Il resta ainsi un moment, son cœur battant frénétiquement, ses mains encore crispées sur le manche de son arme. La réalité de ce qu'il venait de faire s'imposait à lui, comme une vague de dégoût et de choc.
Mais il n'avait pas le temps de s'attarder sur son acte. Il devait agir vite. Le deuxième soldat, entendant le bruit de la lutte, commença à appeler son camarade.
Soldat Allemand 2 : Hé, tout va bien ?! « Cria-t-il, la voix inquiète. »
Alexandre se redressa rapidement, retirant son couteau du corps sans vie. Il ne savait pas combien de temps il lui restait avant que l'autre soldat ne vienne vérifier. Il savait seulement qu'il devait éviter un autre affrontement direct, surtout dans son état.
Profitant de l'ombre et de la confusion, il se glissa furtivement entre les arbres, se rapprochant de la route où les motos étaient garées. Il devait agir vite et intelligemment.
Une idée folle germa dans son esprit. S'il pouvait atteindre l'une des motos, il pourrait s'enfuir rapidement, avant que l'ennemi ne comprenne ce qui s'était passé. Mais il devait d'abord neutraliser l'autre moto pour empêcher une poursuite.
Le second soldat, sentant que quelque chose n’allait pas, descendit de sa moto et s'avança prudemment dans la forêt, suivant le même chemin que son camarade. Il scrutait les ombres, son arme au poing, prêt à réagir à la moindre menace.
Alexandre, caché derrière un arbre, regarda son ennemi passer à quelques mètres de lui. Il n’avait qu’une seule chance.
Alors que le soldat allemand s'éloignait un peu plus, Alexandre jaillit de sa cachette et se précipita vers l'une des motos. Il s'accroupit rapidement, tirant son couteau et le plongeant dans le pneu arrière. Le caoutchouc se déchira sous la lame, émettant un sifflement strident alors que l'air s'échappait. Il savait qu’il n’avait pas le temps de saboter l’autre moto de la même manière. Il devait partir, maintenant.
Chauss se redressa d'un bond, monta sur la deuxième moto et tourna la clé de contact. Le moteur rugit, brisant le silence de la forêt. Le bruit attira immédiatement l’attention du second soldat allemand, qui tourna la tête, écarquillant les yeux en voyant sa moto sabotée et Alexandre prêt à s’enfuir sur l’autre.
Soldat Allemand 2 : Hein, ma moto ? Merde ! « S'exclama-t-il en se précipitant vers Alexandre, son arme levée. »

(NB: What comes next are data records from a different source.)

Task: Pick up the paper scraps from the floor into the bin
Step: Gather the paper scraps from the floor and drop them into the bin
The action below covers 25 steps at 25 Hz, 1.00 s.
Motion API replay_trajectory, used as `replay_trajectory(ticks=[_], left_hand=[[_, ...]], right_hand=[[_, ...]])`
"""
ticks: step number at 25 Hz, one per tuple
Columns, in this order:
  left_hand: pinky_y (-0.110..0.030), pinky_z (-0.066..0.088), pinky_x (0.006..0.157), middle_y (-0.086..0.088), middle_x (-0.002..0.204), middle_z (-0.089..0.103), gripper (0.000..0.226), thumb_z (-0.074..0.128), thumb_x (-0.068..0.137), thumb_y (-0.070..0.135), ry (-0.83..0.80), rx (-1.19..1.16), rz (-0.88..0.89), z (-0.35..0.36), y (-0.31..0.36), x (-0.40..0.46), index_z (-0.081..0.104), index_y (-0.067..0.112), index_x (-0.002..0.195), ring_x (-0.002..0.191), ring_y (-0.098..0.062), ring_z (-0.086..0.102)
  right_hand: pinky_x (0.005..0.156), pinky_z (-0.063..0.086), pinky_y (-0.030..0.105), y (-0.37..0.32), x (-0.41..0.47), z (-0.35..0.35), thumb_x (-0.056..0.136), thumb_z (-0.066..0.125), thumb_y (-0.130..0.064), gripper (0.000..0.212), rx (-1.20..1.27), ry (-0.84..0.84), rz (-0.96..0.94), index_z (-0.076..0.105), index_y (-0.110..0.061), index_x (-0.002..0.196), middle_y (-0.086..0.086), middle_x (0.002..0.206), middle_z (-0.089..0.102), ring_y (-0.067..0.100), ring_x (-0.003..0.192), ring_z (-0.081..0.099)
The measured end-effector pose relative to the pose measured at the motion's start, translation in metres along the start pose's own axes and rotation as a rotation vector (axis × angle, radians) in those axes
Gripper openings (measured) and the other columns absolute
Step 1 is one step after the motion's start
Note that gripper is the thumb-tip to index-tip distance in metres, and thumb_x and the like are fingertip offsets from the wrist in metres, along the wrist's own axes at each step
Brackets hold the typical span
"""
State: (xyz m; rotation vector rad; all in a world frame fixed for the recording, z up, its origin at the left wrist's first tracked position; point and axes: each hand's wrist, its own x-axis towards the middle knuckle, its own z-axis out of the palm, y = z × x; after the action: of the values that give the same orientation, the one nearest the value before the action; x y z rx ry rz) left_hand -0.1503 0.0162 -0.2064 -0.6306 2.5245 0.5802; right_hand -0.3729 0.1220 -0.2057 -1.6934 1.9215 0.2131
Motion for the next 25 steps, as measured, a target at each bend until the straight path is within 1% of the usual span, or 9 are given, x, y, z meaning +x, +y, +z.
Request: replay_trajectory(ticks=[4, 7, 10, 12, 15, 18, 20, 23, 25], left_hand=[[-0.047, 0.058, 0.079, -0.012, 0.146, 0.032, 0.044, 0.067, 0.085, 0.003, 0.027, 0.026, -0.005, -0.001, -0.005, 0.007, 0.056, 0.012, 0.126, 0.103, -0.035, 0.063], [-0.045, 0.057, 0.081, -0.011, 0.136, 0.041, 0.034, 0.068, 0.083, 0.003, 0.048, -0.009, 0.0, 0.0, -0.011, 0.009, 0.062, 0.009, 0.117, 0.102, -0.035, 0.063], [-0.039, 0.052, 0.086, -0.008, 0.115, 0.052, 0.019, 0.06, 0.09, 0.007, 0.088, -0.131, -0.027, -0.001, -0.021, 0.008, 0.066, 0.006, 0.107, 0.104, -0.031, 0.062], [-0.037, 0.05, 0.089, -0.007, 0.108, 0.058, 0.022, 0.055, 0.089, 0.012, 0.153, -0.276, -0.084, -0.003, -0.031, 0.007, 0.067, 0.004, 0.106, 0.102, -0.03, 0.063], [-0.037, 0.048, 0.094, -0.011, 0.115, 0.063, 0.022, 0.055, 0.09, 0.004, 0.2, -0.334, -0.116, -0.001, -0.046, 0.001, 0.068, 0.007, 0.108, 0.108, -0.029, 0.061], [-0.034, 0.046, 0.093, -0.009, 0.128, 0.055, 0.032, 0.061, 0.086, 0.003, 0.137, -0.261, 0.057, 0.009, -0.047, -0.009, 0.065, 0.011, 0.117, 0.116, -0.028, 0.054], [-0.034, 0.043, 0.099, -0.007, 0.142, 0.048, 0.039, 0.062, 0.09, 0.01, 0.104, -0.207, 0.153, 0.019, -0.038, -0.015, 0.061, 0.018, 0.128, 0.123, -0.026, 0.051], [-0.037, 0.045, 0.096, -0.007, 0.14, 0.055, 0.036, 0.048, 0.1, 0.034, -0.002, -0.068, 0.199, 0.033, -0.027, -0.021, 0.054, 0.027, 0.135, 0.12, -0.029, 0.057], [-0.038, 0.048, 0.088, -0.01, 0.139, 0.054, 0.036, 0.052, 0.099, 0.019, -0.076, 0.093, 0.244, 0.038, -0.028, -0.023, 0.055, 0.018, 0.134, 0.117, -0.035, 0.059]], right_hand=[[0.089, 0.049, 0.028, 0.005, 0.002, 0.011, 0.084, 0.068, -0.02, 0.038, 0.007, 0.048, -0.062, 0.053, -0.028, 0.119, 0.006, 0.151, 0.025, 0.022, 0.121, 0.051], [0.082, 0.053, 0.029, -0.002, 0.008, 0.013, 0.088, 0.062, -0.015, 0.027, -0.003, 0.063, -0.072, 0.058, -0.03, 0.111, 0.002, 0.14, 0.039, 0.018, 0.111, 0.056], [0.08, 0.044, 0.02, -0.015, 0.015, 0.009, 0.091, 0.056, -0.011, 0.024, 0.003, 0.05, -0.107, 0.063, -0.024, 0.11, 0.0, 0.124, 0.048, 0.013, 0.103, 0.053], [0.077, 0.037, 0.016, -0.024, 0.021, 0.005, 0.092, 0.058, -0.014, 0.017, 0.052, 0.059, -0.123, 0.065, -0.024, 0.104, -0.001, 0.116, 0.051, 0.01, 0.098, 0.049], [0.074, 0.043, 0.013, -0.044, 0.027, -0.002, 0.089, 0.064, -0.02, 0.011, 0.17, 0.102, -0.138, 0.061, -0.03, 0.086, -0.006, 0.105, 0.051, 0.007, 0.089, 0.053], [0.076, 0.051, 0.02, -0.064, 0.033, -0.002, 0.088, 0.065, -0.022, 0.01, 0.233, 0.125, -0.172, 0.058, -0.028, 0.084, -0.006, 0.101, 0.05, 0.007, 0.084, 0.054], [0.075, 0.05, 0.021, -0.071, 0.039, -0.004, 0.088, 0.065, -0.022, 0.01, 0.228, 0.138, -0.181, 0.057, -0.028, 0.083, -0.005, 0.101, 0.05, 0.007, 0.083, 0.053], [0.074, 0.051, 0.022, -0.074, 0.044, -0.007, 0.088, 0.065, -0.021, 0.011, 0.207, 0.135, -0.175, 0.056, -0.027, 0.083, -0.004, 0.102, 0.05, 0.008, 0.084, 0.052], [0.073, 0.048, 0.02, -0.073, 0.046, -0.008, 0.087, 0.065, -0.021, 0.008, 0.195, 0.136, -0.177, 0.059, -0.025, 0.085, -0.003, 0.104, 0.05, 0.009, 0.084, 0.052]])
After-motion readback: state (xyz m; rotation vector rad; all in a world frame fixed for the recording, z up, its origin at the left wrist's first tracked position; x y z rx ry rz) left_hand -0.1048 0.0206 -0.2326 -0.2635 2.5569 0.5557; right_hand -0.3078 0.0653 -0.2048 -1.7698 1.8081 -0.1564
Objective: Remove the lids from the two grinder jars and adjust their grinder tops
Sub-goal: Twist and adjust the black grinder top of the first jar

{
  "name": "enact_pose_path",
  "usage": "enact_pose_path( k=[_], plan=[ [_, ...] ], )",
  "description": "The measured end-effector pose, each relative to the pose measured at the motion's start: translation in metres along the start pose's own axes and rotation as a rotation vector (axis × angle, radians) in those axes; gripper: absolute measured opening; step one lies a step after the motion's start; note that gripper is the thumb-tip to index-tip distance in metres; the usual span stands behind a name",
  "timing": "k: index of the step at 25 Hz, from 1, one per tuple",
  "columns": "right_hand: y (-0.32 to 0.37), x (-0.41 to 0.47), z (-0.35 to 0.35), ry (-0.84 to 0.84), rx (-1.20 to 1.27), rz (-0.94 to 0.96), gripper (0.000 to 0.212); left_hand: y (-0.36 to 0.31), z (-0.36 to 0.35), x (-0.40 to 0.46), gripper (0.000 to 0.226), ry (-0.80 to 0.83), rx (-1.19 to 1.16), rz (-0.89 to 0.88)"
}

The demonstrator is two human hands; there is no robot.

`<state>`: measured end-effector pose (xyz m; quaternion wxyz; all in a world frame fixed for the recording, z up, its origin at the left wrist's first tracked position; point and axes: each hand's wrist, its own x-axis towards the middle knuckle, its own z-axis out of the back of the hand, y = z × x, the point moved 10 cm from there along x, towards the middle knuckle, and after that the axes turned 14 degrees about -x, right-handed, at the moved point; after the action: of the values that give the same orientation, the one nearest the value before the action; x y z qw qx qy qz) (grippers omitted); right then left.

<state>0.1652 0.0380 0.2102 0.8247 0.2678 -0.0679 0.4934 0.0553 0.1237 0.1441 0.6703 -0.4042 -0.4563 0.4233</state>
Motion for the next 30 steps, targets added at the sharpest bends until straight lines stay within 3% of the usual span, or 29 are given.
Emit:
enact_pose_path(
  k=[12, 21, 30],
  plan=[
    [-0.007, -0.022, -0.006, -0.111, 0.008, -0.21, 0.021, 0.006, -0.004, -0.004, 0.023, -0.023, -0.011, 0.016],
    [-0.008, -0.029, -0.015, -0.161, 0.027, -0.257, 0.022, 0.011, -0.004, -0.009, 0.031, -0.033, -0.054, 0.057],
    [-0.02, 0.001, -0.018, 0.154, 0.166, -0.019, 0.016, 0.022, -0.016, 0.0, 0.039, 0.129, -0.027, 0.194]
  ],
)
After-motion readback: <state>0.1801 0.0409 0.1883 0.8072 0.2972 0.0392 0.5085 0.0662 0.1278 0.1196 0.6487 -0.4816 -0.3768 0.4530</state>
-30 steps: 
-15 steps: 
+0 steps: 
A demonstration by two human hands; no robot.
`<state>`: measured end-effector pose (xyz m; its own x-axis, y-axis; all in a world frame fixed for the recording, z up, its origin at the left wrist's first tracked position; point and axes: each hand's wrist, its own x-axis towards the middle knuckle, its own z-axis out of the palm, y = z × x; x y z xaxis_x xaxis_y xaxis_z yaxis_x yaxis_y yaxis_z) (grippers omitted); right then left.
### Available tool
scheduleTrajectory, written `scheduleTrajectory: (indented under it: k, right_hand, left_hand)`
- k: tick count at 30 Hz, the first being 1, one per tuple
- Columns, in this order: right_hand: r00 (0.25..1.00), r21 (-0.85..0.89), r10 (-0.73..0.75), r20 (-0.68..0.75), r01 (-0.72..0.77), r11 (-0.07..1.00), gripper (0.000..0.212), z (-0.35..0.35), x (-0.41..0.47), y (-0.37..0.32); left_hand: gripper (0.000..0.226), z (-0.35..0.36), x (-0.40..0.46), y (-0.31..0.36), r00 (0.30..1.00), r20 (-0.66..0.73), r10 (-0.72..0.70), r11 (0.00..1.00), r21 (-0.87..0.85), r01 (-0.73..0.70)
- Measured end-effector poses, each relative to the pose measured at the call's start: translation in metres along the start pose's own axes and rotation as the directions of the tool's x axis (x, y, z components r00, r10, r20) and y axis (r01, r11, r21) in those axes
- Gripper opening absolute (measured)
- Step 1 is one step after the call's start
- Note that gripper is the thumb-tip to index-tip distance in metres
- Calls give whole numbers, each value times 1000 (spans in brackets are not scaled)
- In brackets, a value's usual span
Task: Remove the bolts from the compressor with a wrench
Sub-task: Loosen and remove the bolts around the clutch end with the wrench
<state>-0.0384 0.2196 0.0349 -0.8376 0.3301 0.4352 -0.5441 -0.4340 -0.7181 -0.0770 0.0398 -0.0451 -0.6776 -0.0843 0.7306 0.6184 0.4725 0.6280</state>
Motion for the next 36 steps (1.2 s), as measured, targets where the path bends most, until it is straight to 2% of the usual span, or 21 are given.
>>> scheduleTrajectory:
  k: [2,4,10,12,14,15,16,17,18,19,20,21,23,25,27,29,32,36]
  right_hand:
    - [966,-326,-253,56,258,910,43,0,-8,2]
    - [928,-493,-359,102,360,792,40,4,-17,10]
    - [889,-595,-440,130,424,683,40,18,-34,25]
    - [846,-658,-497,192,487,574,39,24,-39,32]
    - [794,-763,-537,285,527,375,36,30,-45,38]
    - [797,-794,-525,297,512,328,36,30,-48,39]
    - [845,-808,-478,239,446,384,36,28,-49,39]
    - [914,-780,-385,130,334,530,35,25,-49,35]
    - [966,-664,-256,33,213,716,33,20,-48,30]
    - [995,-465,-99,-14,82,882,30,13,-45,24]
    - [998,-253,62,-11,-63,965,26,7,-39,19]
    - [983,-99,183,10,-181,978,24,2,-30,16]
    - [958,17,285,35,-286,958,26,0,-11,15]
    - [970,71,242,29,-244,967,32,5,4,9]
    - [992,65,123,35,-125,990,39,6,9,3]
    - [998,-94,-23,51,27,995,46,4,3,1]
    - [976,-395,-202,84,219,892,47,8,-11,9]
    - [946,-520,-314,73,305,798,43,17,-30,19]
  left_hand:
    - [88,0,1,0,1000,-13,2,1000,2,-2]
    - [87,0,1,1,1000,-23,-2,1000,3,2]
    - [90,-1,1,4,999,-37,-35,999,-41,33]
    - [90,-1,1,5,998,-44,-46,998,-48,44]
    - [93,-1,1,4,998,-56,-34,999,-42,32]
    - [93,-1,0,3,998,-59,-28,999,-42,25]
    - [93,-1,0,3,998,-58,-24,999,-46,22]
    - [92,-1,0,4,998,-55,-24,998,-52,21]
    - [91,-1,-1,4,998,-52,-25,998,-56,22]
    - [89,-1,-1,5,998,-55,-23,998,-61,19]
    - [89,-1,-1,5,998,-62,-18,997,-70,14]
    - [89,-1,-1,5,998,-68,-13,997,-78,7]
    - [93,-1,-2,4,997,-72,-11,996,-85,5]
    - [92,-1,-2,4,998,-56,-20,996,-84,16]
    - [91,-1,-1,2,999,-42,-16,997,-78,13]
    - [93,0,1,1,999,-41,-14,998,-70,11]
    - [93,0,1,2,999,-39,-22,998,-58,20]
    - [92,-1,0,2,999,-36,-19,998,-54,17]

Mais il était trop tard. Alexandre accéléra, laissant une traînée de poussière derrière lui. La moto bondit en avant, dévorant la route avec une rapidité qui fit monter l'adrénaline en lui. Le vent fouettait son visage, mais il ne regarda pas en arrière. Chaque seconde comptait, et il devait mettre autant de distance que possible entre lui et l'ennemi.
Le soldat allemand, impuissant, tira plusieurs coups de feu, les balles sifflant dans l'air autour d'Alexandre. Mais aucune ne l'atteignit. Il était déjà loin, se fondant dans le paysage, emporté par la moto qui grondait sous lui.
Le paysage défilait devant moi à une vitesse vertigineuse, une succession de forêts sombres, de champs ravagés et de villages désertés. Je savais que je devais atteindre Sedan le plus vite possible. Chaque minute arrachée à cette course effrénée était une chance supplémentaire de rester en vie. Je me forçais à ne penser qu'à la route, bien que mes pensées s'entrechoquaient, tiraillées entre le soulagement d'avoir échappé à une mort certaine et la lourdeur de la culpabilité qui pesait sur moi pour avoir pris une vie pour sauver la mienne.
Mais en temps de guerre, il n'y avait pas de place pour l'hésitation ou le remords. Je devais continuer, coûte que coûte. Je priais pour que cette fuite désespérée ne soit pas vaine.
Fin du Chapitre 2. Le dernier Survivant.